Um jogo só para feras Editora Sonhos Ltda |
21/4/2013
UM JOGO SÓ PARA FERAS
I
O abandono de uma companheira
Shlev entrou em sua sala, e como sempre a porta deslizou suavemente, fazendo um ruído quase inaudível. Mas Combo não estava para brincadeiras, não quis saber de nada e continuou com a mão nos controles. Lá fora, o espaço continuava imutável e silencioso, aqui e ali algumas estrelas piscavam mais intensamente que outras, e nessa noite, especialmente, não havia cometas ou qualquer outra distração mais oportuna. Ah, o que Combo não daria por uma diversão, qualquer coisa que o tirasse daquele enjoo de ver sempre as mesmas coisas, fazer sempre a mesma coisas, todos os dias... Que saco, já era tempo de alguma coisa acontecer.
- Comandante...
- Eu disse que não queria ser incomodado.

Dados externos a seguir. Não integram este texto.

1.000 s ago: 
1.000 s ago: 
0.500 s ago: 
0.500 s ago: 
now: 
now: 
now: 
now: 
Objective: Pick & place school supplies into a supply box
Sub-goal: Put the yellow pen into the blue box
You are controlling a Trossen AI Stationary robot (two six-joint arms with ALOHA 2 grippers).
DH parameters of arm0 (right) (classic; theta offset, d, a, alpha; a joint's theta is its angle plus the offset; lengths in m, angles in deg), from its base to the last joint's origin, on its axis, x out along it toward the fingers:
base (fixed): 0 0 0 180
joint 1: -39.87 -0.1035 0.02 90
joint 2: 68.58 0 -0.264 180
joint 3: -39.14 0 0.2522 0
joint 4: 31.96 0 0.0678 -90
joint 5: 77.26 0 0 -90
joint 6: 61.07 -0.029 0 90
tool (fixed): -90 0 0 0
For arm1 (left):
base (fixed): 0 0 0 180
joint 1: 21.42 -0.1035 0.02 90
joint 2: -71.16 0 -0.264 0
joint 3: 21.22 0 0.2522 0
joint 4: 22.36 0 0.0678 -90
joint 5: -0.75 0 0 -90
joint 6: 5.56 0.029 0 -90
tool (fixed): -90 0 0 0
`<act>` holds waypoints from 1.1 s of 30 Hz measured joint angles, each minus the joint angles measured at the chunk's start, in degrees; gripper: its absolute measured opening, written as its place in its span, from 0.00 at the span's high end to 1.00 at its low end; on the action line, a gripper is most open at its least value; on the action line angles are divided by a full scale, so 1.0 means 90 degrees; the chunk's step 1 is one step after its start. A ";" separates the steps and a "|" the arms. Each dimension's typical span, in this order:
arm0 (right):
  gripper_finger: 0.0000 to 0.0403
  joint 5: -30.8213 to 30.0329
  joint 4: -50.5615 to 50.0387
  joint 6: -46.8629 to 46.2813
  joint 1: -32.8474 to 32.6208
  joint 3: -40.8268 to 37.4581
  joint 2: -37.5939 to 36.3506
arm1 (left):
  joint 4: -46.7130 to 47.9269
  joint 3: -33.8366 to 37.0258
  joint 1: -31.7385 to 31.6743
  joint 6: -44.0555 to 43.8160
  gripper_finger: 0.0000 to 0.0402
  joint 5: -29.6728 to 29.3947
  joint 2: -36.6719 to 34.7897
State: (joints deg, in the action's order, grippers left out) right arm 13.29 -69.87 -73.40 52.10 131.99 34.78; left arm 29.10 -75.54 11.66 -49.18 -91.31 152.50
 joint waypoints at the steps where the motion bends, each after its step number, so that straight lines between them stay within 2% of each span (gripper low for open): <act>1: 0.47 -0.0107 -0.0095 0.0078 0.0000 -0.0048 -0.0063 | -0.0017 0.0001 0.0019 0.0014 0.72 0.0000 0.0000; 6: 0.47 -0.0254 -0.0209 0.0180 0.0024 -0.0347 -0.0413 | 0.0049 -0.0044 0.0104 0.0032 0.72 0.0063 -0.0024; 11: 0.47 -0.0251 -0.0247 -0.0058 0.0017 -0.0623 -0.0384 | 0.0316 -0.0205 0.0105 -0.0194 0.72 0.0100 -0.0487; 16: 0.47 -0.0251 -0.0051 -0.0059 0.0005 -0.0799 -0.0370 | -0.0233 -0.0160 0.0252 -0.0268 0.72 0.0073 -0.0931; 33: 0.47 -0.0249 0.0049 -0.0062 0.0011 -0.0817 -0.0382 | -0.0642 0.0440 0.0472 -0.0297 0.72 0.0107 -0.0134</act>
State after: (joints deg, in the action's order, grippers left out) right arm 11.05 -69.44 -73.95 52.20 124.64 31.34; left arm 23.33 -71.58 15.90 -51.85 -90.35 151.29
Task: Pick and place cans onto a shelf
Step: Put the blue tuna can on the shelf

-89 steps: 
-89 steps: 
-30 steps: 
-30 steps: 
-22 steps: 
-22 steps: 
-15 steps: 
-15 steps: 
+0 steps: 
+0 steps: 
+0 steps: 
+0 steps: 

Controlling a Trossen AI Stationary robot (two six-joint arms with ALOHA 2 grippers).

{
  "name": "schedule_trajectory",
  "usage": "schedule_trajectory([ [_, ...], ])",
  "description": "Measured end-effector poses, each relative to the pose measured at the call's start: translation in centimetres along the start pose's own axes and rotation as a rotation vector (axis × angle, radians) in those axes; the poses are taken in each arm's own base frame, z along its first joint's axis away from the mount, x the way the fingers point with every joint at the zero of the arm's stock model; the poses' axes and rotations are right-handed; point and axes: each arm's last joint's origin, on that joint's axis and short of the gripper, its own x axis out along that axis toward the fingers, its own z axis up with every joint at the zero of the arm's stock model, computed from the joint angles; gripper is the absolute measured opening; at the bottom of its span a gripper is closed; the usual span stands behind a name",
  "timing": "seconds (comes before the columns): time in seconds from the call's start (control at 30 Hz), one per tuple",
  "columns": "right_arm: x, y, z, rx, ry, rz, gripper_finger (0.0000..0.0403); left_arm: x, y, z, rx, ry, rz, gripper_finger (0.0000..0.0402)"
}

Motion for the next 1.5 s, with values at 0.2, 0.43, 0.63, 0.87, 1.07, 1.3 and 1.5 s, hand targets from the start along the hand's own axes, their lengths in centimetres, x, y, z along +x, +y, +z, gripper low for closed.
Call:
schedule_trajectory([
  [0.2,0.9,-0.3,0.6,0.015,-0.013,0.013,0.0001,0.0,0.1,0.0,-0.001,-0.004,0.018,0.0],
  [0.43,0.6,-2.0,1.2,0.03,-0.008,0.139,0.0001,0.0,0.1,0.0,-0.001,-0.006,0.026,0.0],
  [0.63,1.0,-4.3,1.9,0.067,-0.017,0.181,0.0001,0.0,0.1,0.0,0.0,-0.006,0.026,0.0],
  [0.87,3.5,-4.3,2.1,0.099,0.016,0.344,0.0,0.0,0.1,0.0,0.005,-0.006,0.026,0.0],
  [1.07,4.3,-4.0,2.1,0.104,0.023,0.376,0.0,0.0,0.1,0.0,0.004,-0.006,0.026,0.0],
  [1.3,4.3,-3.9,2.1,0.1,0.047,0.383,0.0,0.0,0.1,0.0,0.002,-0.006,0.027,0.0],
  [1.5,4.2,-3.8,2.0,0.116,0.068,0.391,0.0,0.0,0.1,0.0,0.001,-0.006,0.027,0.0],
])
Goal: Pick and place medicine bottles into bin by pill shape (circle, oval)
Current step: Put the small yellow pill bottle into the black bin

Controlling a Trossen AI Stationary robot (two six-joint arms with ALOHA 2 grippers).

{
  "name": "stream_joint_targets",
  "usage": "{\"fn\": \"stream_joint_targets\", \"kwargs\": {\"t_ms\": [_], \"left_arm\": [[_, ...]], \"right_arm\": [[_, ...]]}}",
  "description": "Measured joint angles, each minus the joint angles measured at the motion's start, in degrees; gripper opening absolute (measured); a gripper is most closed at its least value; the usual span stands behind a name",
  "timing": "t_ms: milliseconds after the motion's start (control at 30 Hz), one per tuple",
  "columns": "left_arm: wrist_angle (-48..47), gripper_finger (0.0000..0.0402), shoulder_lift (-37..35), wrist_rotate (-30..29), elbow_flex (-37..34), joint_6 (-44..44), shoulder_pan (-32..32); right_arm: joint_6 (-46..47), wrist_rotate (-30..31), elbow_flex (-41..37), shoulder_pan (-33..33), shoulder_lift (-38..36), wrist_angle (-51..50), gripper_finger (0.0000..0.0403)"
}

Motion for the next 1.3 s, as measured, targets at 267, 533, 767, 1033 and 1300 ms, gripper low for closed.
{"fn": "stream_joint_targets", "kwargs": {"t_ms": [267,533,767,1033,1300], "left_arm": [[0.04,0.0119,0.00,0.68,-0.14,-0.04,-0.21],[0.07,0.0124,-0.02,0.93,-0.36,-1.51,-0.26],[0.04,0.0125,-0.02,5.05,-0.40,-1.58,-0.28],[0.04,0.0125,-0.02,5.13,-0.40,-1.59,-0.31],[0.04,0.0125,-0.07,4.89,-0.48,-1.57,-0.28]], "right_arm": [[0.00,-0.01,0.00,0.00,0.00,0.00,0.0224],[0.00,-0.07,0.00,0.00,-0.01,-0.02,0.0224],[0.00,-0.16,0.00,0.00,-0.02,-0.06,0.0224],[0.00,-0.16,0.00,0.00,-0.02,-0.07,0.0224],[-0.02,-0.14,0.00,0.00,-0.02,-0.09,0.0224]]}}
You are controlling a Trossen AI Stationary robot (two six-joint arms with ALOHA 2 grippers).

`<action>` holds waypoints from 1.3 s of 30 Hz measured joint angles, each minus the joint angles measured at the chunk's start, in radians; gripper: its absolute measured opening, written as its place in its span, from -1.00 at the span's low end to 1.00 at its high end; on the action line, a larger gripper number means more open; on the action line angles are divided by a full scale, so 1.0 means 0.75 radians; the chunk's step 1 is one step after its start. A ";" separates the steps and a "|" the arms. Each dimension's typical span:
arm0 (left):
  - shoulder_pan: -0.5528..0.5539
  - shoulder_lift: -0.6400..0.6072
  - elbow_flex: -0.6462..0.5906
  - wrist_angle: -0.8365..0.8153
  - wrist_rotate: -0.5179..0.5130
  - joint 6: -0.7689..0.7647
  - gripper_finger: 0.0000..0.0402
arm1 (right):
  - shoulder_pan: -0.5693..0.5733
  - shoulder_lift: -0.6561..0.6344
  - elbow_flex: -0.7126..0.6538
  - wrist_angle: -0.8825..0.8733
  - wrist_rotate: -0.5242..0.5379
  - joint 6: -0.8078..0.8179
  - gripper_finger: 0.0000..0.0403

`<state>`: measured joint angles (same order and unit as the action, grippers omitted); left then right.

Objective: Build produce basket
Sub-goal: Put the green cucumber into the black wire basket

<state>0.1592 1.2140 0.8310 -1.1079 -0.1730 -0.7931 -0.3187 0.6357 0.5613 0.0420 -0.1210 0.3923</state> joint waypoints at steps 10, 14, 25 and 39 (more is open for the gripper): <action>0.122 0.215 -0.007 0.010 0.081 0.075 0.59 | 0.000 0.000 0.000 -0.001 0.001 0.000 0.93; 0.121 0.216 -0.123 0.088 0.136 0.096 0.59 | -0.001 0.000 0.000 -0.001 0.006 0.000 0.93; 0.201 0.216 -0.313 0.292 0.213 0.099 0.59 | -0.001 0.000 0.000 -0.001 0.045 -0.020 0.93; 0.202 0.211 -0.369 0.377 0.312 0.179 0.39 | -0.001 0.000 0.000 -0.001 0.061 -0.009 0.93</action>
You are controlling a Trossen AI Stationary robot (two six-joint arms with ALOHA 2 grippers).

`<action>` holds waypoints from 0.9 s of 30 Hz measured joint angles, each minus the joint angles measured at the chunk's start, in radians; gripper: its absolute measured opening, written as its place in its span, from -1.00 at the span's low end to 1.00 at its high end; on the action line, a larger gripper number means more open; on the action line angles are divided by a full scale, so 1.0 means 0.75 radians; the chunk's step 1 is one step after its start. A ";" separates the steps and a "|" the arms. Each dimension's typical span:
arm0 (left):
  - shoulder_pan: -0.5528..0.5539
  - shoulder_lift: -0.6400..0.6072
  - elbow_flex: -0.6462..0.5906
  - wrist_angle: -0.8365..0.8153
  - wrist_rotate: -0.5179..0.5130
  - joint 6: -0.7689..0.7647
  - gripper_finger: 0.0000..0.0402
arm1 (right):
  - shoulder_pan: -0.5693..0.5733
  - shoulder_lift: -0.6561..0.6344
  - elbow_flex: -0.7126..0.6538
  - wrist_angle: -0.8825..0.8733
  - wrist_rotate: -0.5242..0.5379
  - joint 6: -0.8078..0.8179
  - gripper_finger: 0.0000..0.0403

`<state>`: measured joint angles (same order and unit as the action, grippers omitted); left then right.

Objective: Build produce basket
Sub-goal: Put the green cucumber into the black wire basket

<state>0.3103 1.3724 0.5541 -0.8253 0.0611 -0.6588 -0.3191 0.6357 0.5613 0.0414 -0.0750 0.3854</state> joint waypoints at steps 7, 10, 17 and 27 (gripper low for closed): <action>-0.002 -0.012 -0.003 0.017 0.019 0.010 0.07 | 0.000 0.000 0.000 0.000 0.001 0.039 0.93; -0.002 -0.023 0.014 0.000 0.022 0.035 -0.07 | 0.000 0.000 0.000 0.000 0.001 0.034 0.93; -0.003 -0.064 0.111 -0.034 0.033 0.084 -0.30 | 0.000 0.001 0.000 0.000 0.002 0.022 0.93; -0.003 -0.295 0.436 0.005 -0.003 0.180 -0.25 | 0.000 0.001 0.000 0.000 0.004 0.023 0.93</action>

Mas eram amigos. Mais que comandante e tenente, eram quase irmãos. Combo nem se deu ao trabalho de virar para trás e olhar nos olhos de Shlev. Este, por sua vez, sentou-se na poltrona a seu lado, regulou alguns comandos no painel, pigarreou e voltou a falar:
- Diandra está lá embaixo.
- Eu disse a ela que estava proibida de ir. Não devemos nos arriscar, não sabemos o que há lá embaixo.
- Há manifestantes querendo subir à nave, Combo. Temos de decidir o que fazer.
- Manifestantes, só me faltava essa. – ele levantou-se, furioso, cansado, a mente embotada por tantos anos de espaço. Se pudesse ir para casa...
Shlev levantou-se também, os dois aproximaram-se da porta que tornou a deslizar para o lado com suavidade, e saíram para o corredor. Mas não conseguiram chegar ao final deste, pois ouviram os disparos das armas dos manifestantes e a rápida reação da tripulação.
- O-ou, tarde demais... – disse Combo, sacando sua pistola laser e correndo para a ponta do corredor, escondendo-se e atirando, aos mesmo tempo em que tentava tomar ciência da situação. O hangar de pouso, ao final do corredor, estava tomada de manifestantes do planeta Cluster (Esse não era o nome do planeta, fora assim denominado por humanos. Levaria mais de duzentos anos para a humanidade descobrir seu nome verdadeiro) atirando para todos os lados e tentando danificar o maior número possível de naves.
Combo revidou, mas percebeu que seria impossível, os manifestantes estavam em grande número, já pudera ver quatro companheiros feridos gravemente, e ele não podia se dar ao luxo de perder mais ninguém de sua tripulação. Fez um gesto apressado para Shlev, ordenando que voltasse à ponte de comando e fizesse os preparativos para zarparem.
- Mas Diandra está lá embaixo.
- Teremos de deixa-la, não existe outra opção.
- Não podemos deixá-la, Combo, nós a amamos...
Era verdade. Os dois a amavam por suas inúmeras qualidades. Ela não se decidia, talvez porque amasse os dois, também, mas a questão agora era a própria sobrevivência.
- Temos de deixá-la, ou morreremos todos. – ele esperou ver Shlev mover-se, mas o amigo permaneceu onde estava. Então, precisou agir como comandante, enquanto continuava disparando sua arma quase às cegas:
- Vá para a ponte, capitão Shlev. Isso é uma ordem!
Shlev ainda titubeou um pouco, incerto, mas reconhecia que não lhe havia outra coisa a fazer. Caminhou resoluto para a ponte de comando, relatando a situação aos integrantes da tripulação, dizendo que partiriam assim que conseguissem, e todos começaram os procedimentos para zarpar.
Shlev concentrou-se no espaço lá fora. Dali, diferente da sala de Combo, se podia ver as naves rápidas dos manifestantes circundando a nave humana, despejando mais criaturas para dentro dela lá embaixo, no hangar.
Lá embaixo, bem distante para se distinguir qualquer coisa viva, o planeta Cluster, com sua atmosfera muito parecida à da Terra, nesta dimensão tão diversa e estranha, onde Diandra agora estaria sozinha. Shlev sabia que nunca poderiam voltar para buscá-la.
-Ah, Diandra, eu sinto muito. Me perdoe. Nos perdoe a todos.